PROBLEM DESCRIPTION - Print each record below precisely, with every picture left out of the copy.

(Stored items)
+--
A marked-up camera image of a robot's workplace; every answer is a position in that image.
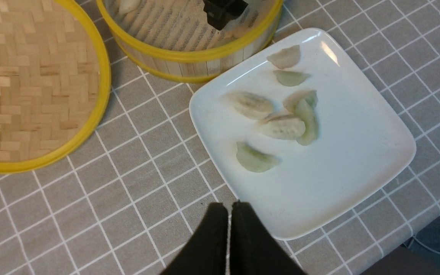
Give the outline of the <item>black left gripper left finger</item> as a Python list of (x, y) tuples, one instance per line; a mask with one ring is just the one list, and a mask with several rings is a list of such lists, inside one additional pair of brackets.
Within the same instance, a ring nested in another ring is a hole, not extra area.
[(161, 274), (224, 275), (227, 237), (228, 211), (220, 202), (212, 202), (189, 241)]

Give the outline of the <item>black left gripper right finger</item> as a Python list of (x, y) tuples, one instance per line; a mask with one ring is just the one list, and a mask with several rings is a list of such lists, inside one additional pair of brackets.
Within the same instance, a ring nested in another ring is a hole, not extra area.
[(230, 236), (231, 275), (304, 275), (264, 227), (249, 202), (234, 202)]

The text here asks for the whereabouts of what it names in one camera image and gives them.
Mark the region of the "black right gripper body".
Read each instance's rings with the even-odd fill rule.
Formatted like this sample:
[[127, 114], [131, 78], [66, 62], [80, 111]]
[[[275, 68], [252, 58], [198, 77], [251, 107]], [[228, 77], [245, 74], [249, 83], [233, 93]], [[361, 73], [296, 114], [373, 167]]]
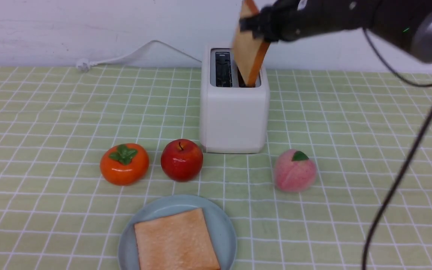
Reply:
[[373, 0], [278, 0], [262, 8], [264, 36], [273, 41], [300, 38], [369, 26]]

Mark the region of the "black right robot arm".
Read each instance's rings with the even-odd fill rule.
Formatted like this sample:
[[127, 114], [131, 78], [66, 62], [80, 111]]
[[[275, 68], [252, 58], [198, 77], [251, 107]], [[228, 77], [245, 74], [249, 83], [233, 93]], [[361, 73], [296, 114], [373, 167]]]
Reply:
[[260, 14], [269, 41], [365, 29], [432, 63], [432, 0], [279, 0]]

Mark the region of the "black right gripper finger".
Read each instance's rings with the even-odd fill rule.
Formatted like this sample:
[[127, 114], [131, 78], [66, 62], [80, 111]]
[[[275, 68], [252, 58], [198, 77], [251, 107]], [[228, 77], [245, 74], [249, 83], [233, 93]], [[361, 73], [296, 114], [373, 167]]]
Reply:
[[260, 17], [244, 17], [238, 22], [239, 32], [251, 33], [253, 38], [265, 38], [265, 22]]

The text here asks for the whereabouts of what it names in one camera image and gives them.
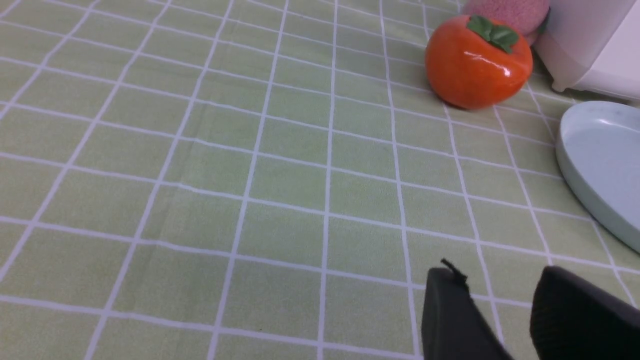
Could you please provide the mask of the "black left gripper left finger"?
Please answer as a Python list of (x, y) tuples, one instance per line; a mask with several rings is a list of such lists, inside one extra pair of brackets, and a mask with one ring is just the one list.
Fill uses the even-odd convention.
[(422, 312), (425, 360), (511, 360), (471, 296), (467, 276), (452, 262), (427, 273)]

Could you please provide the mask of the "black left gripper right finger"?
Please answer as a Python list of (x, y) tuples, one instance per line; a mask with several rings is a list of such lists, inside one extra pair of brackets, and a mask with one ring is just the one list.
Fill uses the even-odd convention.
+--
RESULT FOR THIS TASK -
A marked-up camera image of a robot's workplace; every answer is a position in that image.
Give the outline of the <item>black left gripper left finger</item> as a Python list of (x, y) tuples, one instance per line; a mask with one ring is just the one list, and a mask with several rings is a list of such lists, inside one additional pair of brackets.
Within the same instance, a ring nested in another ring is a hole, not extra area.
[(161, 274), (224, 275), (227, 237), (228, 211), (220, 202), (212, 202), (189, 241)]

Give the outline of the <item>black left gripper right finger</item> as a Python list of (x, y) tuples, one instance per line; a mask with one ring is just the one list, and a mask with several rings is a list of such lists, inside one additional pair of brackets.
Within the same instance, a ring nested in another ring is a hole, not extra area.
[(230, 236), (231, 275), (304, 275), (264, 227), (249, 202), (234, 202)]

The text here asks for the whereabouts of what it names in one camera image and gives them.
Mark the region of the "black right gripper body".
Read each instance's rings with the even-odd fill rule.
Formatted like this sample:
[[127, 114], [131, 78], [66, 62], [80, 111]]
[[[275, 68], [252, 58], [198, 77], [251, 107]], [[228, 77], [245, 74], [249, 83], [233, 93]], [[361, 73], [296, 114], [373, 167]]]
Reply:
[[373, 0], [278, 0], [262, 8], [264, 36], [273, 41], [300, 38], [369, 26]]

Mark the region of the "black right robot arm".
Read each instance's rings with the even-odd fill rule.
Formatted like this sample:
[[127, 114], [131, 78], [66, 62], [80, 111]]
[[[275, 68], [252, 58], [198, 77], [251, 107]], [[228, 77], [245, 74], [249, 83], [233, 93]], [[361, 73], [296, 114], [373, 167]]]
Reply:
[[260, 14], [269, 41], [365, 29], [432, 63], [432, 0], [279, 0]]

Mark the region of the "black right gripper finger".
Read each instance's rings with the even-odd fill rule.
Formatted like this sample:
[[127, 114], [131, 78], [66, 62], [80, 111]]
[[[275, 68], [252, 58], [198, 77], [251, 107]], [[228, 77], [245, 74], [249, 83], [233, 93]], [[361, 73], [296, 114], [373, 167]]]
Reply:
[[260, 17], [244, 17], [238, 22], [239, 32], [251, 33], [253, 38], [265, 38], [265, 22]]

The text here asks for the whereabouts of what it names in one camera image and gives them.
Could you please provide the mask of the "black left gripper left finger"?
Please answer as a Python list of (x, y) tuples, one instance per line; a mask with several rings is a list of such lists, inside one extra pair of brackets, and a mask with one ring is just the one list.
Fill uses the even-odd convention.
[(422, 312), (425, 360), (511, 360), (471, 296), (467, 276), (452, 262), (427, 273)]

Could you please provide the mask of the "black left gripper right finger"?
Please answer as a Python list of (x, y) tuples, one instance per line; a mask with several rings is a list of such lists, inside one extra pair of brackets, and a mask with one ring is just the one list.
Fill uses the even-odd convention.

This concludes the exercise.